**Task objective**
Would you please copy every line below that includes the string "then"?

Segment Start: Information supplied

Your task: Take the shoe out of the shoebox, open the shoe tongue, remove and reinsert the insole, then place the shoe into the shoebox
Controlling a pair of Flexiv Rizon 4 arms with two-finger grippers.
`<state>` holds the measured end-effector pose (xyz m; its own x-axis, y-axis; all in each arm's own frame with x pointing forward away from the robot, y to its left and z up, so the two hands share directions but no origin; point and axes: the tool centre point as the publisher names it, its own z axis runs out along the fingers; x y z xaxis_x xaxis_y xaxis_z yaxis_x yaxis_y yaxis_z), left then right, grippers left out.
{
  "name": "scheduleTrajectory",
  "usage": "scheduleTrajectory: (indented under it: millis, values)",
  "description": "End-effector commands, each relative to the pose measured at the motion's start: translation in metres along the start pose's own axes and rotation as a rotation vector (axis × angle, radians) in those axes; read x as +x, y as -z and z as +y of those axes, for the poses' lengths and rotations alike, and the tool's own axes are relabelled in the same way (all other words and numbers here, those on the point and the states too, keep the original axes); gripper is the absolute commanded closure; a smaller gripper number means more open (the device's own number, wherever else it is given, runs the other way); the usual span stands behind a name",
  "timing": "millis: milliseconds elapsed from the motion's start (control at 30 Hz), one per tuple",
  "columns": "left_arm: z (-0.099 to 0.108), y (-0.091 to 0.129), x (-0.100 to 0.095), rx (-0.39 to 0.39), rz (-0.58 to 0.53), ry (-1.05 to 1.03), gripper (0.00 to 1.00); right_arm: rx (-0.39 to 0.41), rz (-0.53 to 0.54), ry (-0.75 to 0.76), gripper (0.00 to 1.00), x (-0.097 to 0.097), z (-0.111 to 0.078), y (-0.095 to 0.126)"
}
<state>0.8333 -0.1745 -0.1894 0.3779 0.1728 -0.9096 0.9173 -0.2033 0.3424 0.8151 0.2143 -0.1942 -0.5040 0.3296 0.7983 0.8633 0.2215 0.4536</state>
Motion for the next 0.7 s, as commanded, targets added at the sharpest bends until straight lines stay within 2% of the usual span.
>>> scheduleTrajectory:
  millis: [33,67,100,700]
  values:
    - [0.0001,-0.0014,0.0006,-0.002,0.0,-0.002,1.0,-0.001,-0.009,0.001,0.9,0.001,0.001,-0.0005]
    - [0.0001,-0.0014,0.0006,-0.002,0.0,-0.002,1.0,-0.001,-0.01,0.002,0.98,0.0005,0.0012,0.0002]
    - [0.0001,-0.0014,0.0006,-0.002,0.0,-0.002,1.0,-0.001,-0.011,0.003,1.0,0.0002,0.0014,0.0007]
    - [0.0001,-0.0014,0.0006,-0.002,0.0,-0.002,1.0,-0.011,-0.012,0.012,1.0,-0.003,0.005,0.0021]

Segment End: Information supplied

**Answer to the exercise**
Your task: Take the shoe out of the shoebox, open the shoe tongue, remove and reinsert the insole, then place the shoe into the shoebox
`<state>` holds the measured end-effector pose (xyz m; its own x-axis, y-axis; all in each arm's own frame with x pointing forward away from the robot, y to its left and z up, so the two hands share directions but no origin; point and axes: the tool centre point as the publisher names it, its own z axis runs out along the fingers; x y z xaxis_x xaxis_y xaxis_z yaxis_x yaxis_y yaxis_z), left then right, grippers left out.

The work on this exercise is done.